Problem requirements
Repeat the entire listing exactly.

Exercise data
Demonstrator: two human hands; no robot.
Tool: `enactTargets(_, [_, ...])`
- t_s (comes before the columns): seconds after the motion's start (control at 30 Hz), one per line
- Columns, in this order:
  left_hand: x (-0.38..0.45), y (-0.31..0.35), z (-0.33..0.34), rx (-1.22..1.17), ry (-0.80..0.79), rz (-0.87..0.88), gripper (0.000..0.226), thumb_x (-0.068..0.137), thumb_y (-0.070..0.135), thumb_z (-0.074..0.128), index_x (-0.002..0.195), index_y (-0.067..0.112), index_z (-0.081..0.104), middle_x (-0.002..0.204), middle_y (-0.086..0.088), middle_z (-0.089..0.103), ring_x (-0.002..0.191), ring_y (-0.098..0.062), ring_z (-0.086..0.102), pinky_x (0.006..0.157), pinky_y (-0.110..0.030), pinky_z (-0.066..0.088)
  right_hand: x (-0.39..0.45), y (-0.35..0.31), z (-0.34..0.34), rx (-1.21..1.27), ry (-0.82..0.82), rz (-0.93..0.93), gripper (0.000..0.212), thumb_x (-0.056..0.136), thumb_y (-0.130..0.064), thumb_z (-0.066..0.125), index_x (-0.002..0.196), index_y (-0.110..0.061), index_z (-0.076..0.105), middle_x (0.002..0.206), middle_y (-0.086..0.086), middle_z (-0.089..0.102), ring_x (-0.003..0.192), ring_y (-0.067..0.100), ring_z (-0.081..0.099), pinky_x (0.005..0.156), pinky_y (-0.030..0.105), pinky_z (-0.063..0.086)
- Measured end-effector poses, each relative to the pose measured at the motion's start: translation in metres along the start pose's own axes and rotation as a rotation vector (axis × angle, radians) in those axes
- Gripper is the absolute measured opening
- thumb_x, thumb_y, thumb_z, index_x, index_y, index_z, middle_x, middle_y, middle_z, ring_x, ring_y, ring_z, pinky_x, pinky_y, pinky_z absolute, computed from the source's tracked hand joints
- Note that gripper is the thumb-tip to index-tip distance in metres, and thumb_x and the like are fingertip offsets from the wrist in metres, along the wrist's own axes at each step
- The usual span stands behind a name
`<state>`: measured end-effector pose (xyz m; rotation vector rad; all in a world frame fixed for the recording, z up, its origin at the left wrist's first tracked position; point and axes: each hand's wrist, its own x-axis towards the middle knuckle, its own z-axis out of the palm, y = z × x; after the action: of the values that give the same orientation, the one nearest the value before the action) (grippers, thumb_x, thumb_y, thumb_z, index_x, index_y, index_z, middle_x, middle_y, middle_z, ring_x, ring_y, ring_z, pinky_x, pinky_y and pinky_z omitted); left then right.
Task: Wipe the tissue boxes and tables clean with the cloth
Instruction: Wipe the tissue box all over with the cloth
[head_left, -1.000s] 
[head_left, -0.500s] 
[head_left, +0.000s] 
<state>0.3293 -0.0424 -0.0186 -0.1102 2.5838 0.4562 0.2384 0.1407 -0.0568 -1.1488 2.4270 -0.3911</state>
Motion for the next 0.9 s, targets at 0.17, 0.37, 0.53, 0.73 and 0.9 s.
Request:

Exercise solution
Demonstrator: two human hands; no robot.
Tool: `enactTargets(_, [_, ...])`
- t_s (comes before the columns): seconds after the motion's start (control at 30 Hz), one per line
- Columns, in this order:
  left_hand: x (-0.38..0.45), y (-0.31..0.35), z (-0.33..0.34), rx (-1.22..1.17), ry (-0.80..0.79), rz (-0.87..0.88), gripper (0.000..0.226), thumb_x (-0.068..0.137), thumb_y (-0.070..0.135), thumb_z (-0.074..0.128), index_x (-0.002..0.195), index_y (-0.067..0.112), index_z (-0.081..0.104), middle_x (-0.002..0.204), middle_y (-0.086..0.088), middle_z (-0.089..0.103), ring_x (-0.002..0.191), ring_y (-0.098..0.062), ring_z (-0.086..0.102), pinky_x (0.006..0.157), pinky_y (-0.110..0.030), pinky_z (-0.066..0.088)
  right_hand: x (-0.39..0.45), y (-0.35..0.31), z (-0.34..0.34), rx (-1.21..1.27), ry (-0.82..0.82), rz (-0.93..0.93), gripper (0.000..0.212), thumb_x (-0.056..0.136), thumb_y (-0.130..0.064), thumb_z (-0.066..0.125), index_x (-0.002..0.196), index_y (-0.110..0.061), index_z (-0.076..0.105), middle_x (0.002..0.206), middle_y (-0.086..0.086), middle_z (-0.089..0.102), ring_x (-0.003..0.192), ring_y (-0.067..0.100), ring_z (-0.081..0.099), pinky_x (0.005..0.156), pinky_y (-0.030..0.105), pinky_z (-0.063..0.086)
- Measured end-effector poses, each relative to the pose measured at the motion's start: translation in metres along the start pose's own axes and rotation as a rotation vector (axis × angle, radians) in those axes
- Gripper is the absolute measured opening
- thumb_x, thumb_y, thumb_z, index_x, index_y, index_z, middle_x, middle_y, middle_z, ring_x, ring_y, ring_z, pinky_x, pinky_y, pinky_z absolute, computed from the source's tracked hand joints
- Note that gripper is the thumb-tip to index-tip distance in metres, and thumb_x and the like are fingertip offsets from the wrist in metres, along the wrist's own axes at each step
- The usual span stands behind a name
`<state>`: measured end-effector pose (xyz m; rotation vector rad; all in a world frame fixed for the recording, z up, its origin at the left wrist's first tracked position; point and axes: each hand's wrist, its own x-axis towards the middle knuckle, its own z-axis out of the palm, y = z × x; after the action: of the values that give the same orientation, the one nearest the value before the action) (grippers, thumb_x, thumb_y, thumb_z, index_x, index_y, index_z, middle_x, middle_y, middle_z, ring_x, ring_y, ring_z, pinky_x, pinky_y and pinky_z omitted); left then right.
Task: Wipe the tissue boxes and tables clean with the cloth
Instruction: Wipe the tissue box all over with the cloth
[head_left, -1.000s] 
[head_left, -0.500s] 
[head_left, +0.000s] 
<state>0.3293 -0.0424 -0.0186 -0.1102 2.5838 0.4562 0.2384 0.1407 -0.0568 -1.1488 2.4270 -0.3911</state>
Motion for the next 0.9 s, targets at 0.17, 0.37, 0.53, 0.73 and 0.9 s.
Request:

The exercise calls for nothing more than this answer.